About this task - Only the pictures should be dropped; every line of the data must come back exactly as written.

Collected data -
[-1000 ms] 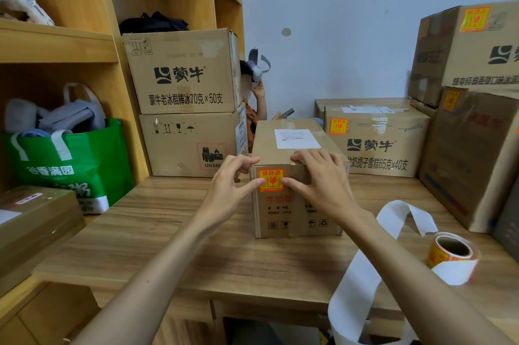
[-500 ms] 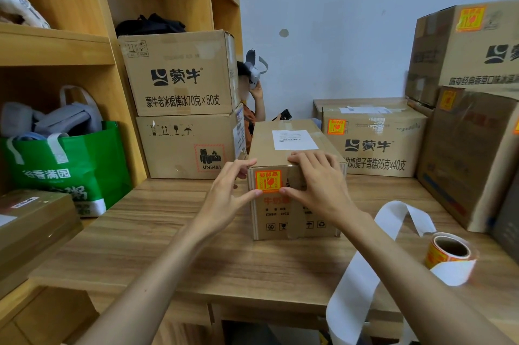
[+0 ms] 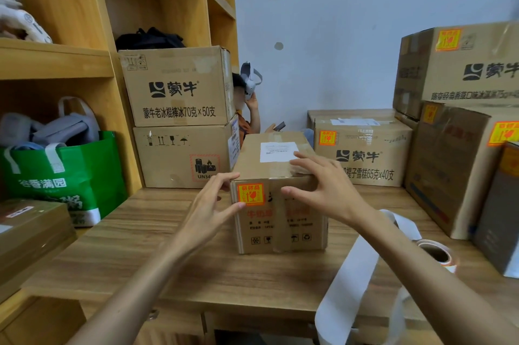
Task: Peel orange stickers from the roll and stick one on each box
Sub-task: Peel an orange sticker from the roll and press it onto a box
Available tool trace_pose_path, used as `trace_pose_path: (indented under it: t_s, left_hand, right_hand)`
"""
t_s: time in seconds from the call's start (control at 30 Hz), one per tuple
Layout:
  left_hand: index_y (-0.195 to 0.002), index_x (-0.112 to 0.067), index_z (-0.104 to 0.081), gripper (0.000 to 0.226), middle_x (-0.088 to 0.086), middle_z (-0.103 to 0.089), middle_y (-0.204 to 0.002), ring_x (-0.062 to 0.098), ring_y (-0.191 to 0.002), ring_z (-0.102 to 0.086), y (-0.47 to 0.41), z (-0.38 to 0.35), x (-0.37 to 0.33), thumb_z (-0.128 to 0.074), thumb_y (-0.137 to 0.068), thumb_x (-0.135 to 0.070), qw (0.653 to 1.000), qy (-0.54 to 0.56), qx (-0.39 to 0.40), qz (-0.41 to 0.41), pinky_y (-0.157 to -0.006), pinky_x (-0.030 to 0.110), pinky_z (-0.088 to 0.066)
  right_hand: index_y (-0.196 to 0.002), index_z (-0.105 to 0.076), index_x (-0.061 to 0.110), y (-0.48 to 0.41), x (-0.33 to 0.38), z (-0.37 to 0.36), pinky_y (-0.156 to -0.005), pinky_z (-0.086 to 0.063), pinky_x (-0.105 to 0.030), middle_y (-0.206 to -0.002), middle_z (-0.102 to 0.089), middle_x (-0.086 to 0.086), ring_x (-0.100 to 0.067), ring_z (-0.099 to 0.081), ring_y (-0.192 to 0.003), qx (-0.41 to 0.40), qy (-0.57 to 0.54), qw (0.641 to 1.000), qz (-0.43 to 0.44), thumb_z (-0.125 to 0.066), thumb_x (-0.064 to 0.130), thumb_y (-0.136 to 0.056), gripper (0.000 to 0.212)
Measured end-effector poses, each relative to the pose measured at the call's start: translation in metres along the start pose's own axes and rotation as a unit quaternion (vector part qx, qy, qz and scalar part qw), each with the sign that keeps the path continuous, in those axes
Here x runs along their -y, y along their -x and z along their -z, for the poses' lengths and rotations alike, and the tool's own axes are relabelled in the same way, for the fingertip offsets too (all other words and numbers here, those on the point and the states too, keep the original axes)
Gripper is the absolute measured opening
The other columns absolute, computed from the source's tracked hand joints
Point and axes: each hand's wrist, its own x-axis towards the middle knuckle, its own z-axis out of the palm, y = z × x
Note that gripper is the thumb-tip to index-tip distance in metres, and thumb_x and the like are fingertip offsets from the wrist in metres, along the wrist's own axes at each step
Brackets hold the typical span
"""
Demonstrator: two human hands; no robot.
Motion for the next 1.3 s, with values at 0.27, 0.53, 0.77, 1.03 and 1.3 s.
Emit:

The completed task -
[-1000 ms] 
[-500 ms] 
[+0 ms] 
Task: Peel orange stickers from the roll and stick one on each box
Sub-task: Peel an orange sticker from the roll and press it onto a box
Available tool trace_pose_path, used as `trace_pose_path: (indented under it: t_s, left_hand, right_hand)`
"""
t_s: time in seconds from the call's start (control at 30 Hz), one per tuple
Layout:
  left_hand: index_y (-0.195 to 0.002), index_x (-0.112 to 0.067), index_z (-0.104 to 0.081), gripper (0.000 to 0.226), middle_x (-0.088 to 0.086), middle_z (-0.103 to 0.089), middle_y (-0.204 to 0.002), ring_x (-0.062 to 0.098), ring_y (-0.191 to 0.002), ring_z (-0.102 to 0.086), y (-0.47 to 0.41), z (-0.38 to 0.35), x (-0.37 to 0.33), thumb_z (-0.128 to 0.074), thumb_y (-0.137 to 0.068), thumb_x (-0.135 to 0.070), qw (0.653 to 1.000), qy (-0.54 to 0.56), qx (-0.39 to 0.40), qz (-0.41 to 0.41), pinky_y (-0.157 to -0.006), pinky_x (-0.030 to 0.110), pinky_z (-0.088 to 0.066)
  right_hand: index_y (-0.196 to 0.002), index_z (-0.105 to 0.076), index_x (-0.061 to 0.110), y (-0.48 to 0.41), x (-0.33 to 0.38), z (-0.37 to 0.36), pinky_y (-0.156 to -0.005), pinky_z (-0.086 to 0.063), pinky_x (-0.105 to 0.030), middle_y (-0.206 to -0.002), middle_z (-0.102 to 0.089), middle_x (-0.086 to 0.086), ring_x (-0.100 to 0.067), ring_z (-0.099 to 0.081), ring_y (-0.192 to 0.003), qx (-0.41 to 0.40), qy (-0.57 to 0.54), qw (0.641 to 1.000), qz (-0.43 to 0.44), thumb_z (-0.125 to 0.066), thumb_x (-0.064 to 0.130), thumb_y (-0.136 to 0.056), gripper (0.000 to 0.212)
Measured end-effector poses, each relative to the pose measured at the call's start: translation in metres along the start pose's own axes and rotation as a unit quaternion (vector part qx, qy, qz and scalar part qw), each with the sign that keeps the path continuous, in those axes
Here x runs along their -y, y along their -x and z along their -z, for the poses' lengths and rotations alike, and the tool's own axes are relabelled in the same way, for the fingertip offsets too (all other words and numbers here, those on the point and the states too, keep the original axes)
Gripper is the absolute measured opening
The other columns absolute, computed from the source's tracked hand joints
Point and axes: each hand's wrist, its own x-axis towards the middle knuckle, its own z-axis out of the palm, y = z × x
Note that gripper is the thumb-tip to index-tip distance in metres, and thumb_x and the like are fingertip offsets from the wrist in metres, along the wrist's own axes at each step
Brackets hold the typical span
"""
Demonstrator: two human hands; no robot.
Motion for the next 1.3 s, with values at 0.27, 0.53, 0.77, 1.03 and 1.3 s.
Emit:

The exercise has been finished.